Faucets, showerheads and toilets should be checked regularly for leaks. Any leaks found should be corrected immediately. An aerator can be installed to reduce water volume without affecting the actual water pressure.

A toilet with a leak can cause a loss of about 200 gallons of water daily. Make sure all leaks (no matter how big or small) are repaired quickly.

Many silent leaks allow water and your money to go down the drain. To help detect unseen leaks, you can read your water meter before and after a one-hour period when no water is being used. Studies have shown homes can waste more than 10% due leaking, which costs both you and the environment.

Another large water waster can be leaks in your irrigation system. Fix irrigation system leaks quickly and check for water in the gutters or mud puddles.

Inspect your sprinklers and drip sprayers regularly for leaks during the daytime since the optimal time to water is in the nighttime hours when you cannot observe leaks. If you have an older irrigation system, over 50% and even more than 75% of the water can be lost to leaks.

2. Replace your old Toilet, the largest water user inside your home.

By replacing old toilets with high-efficiency WaterSense labed models, which use 1.28 gallons per flush, the average family can save water up to 60 percent on every flush.

3. Decrease outside water usage.

The best time to water your lawn is between the hours of 10 p.m. and 6 a.m. (early morning hours are best) in small intervals.

Watering lawns during these hours allows water to be absorbed by lawn and plants effectively because there is little chance the water will evaporate in the sun’s heat.

Hydrating lawns in small intervals gives the water an opportunity to seep into the soil and absorb. A good way to water lawns would be to water the lawn for a five minute interval, followed by allowing to water to absorb for 10 minutes and then repeat.

Most water is wasted in your garden by watering when your plants do not need the water or by not maintaining the irrigation system.

Be attentive if you are manual watering by setting your oven timer or some other reminder to move the water promptly.

Make sure your irrigation controller has a rain shutoff device and that it’s appropriately scheduled. Most water is wasted in months prior to or just after the rainy season when intermittent rains occur.

You can also consider installing a weather adjusting ET irrigation controller that automatically saves water by not watering when the plants don’t need the water, check with your local water provider to inquire if ET controllers work in your area.

Most local water agencies give discounts to help reduce the cost of switching to efficient and money-saving appliances.
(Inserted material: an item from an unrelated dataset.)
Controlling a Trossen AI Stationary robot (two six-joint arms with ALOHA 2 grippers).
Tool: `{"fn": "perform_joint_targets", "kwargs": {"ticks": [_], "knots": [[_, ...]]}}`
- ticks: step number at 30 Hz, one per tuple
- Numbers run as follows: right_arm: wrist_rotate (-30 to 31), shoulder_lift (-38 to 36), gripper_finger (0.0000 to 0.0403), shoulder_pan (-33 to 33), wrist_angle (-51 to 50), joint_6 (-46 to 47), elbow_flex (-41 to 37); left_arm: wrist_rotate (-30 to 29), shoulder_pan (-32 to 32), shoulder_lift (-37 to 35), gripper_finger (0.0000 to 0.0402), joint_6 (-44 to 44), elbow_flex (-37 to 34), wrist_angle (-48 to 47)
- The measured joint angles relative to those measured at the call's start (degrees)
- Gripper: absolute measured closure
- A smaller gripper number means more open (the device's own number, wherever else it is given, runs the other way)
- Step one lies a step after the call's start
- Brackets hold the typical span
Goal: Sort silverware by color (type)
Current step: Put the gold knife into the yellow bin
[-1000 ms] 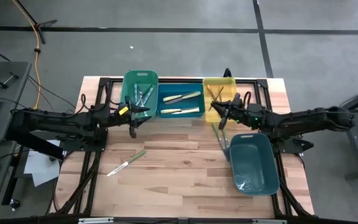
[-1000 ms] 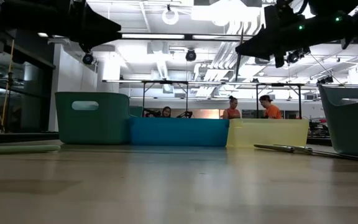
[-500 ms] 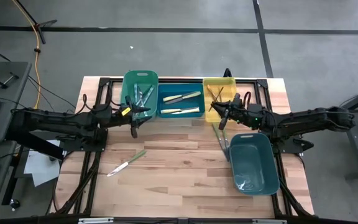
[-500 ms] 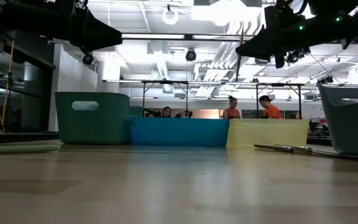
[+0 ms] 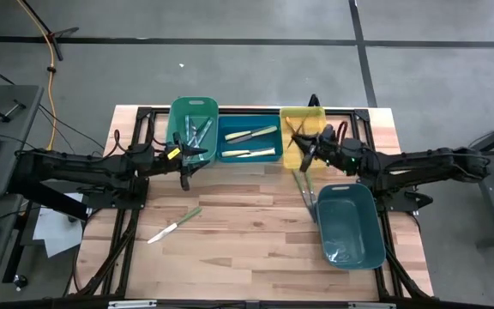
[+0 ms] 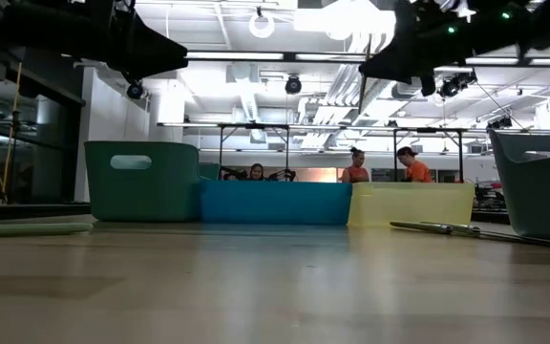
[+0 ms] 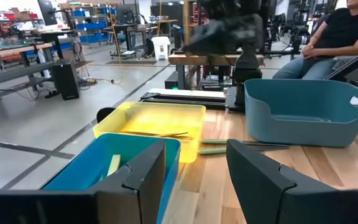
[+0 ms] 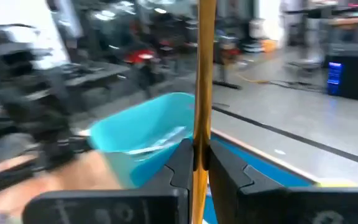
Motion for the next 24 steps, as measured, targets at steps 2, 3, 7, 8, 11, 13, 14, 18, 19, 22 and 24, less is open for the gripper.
{"fn": "perform_joint_targets", "kwargs": {"ticks": [2, 3, 7, 8, 11, 13, 14, 18, 19, 22, 24], "knots": [[1.5, 0.0, 0.0383, -2.0, -8.5, 0.1, 4.0, 0.0, 0.0, 0.0, 0.0240, -0.1, 0.0, 0.0], [1.7, 0.1, 0.0383, -3.3, -13.6, 0.8, 6.3, 0.0, 0.0, 0.0, 0.0240, -0.6, 0.0, 0.0], [1.9, 2.6, 0.0383, -8.3, -30.7, 5.0, 14.9, 0.0, 0.0, 0.0, 0.0240, -1.3, 0.0, 0.0], [1.8, 3.9, 0.0383, -9.7, -34.6, 5.9, 16.7, 0.0, 0.0, 0.0, 0.0240, -1.3, 0.0, 0.0], [-1.0, 7.9, 0.0383, -14.0, -46.5, 10.1, 21.4, 0.0, 0.0, 0.0, 0.0240, -1.3, 0.0, 0.0], [-3.7, 11.0, 0.0383, -16.8, -52.2, 12.6, 23.7, -0.2, 0.0, 0.0, 0.0240, -1.3, 0.0, 0.2], [-5.3, 12.7, 0.0383, -18.0, -54.7, 13.4, 24.4, -0.2, 0.0, 0.0, 0.0240, -1.3, 0.0, 0.7], [-11.0, 19.0, 0.0383, -22.0, -58.0, 13.9, 25.8, -0.2, 0.0, 0.0, 0.0240, -0.5, 0.0, 2.9], [-12.4, 20.4, 0.0383, -22.8, -57.8, 13.9, 25.8, -0.2, 0.0, 0.0, 0.0240, -0.4, 0.0, 3.1], [-15.6, 24.6, 0.0383, -24.7, -58.1, 13.9, 25.8, -0.3, 0.0, 0.0, 0.0240, -0.3, 0.0, 3.0], [-16.5, 27.1, 0.0383, -25.7, -58.2, 13.9, 25.8, -0.3, 0.0, 0.0, 0.0240, -0.3, 0.0, 3.0]]}}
The amount discounted varies by city and county, so it is important you contact the local agency in your area.

4. Plant the right plants with proper landscape design & irrigation.

Whether you are putting in a new landscape or slowly changing the current landscaping at your home, select plants that are appropriate for your local climate conditions.

Having yard with 100% lawn turf area in a dry desert climate uses significant amounts of water. Also consider the trend towards Xeriscape™ and a more natural landscape or wildscape.

Many local water agencies also provide discounts and refunds for alleviating lawns. The LADWP offers up to $5 rebate per sq. ft. for replacing turf with California Friendly landscape that uses drip irrigation.

5. Replace your Clothes Washer, the second largest water user in your home.

Energy Star™ rated washers that also have a Water Factor at or lower than 3.2, use 25% less energy and 33% less water than regular washers per load. This saves you money on both your water and energy bills. There is a current qualifying products listing of water efficient clothes washer models maintained by the Consortium for Energy Efficiency.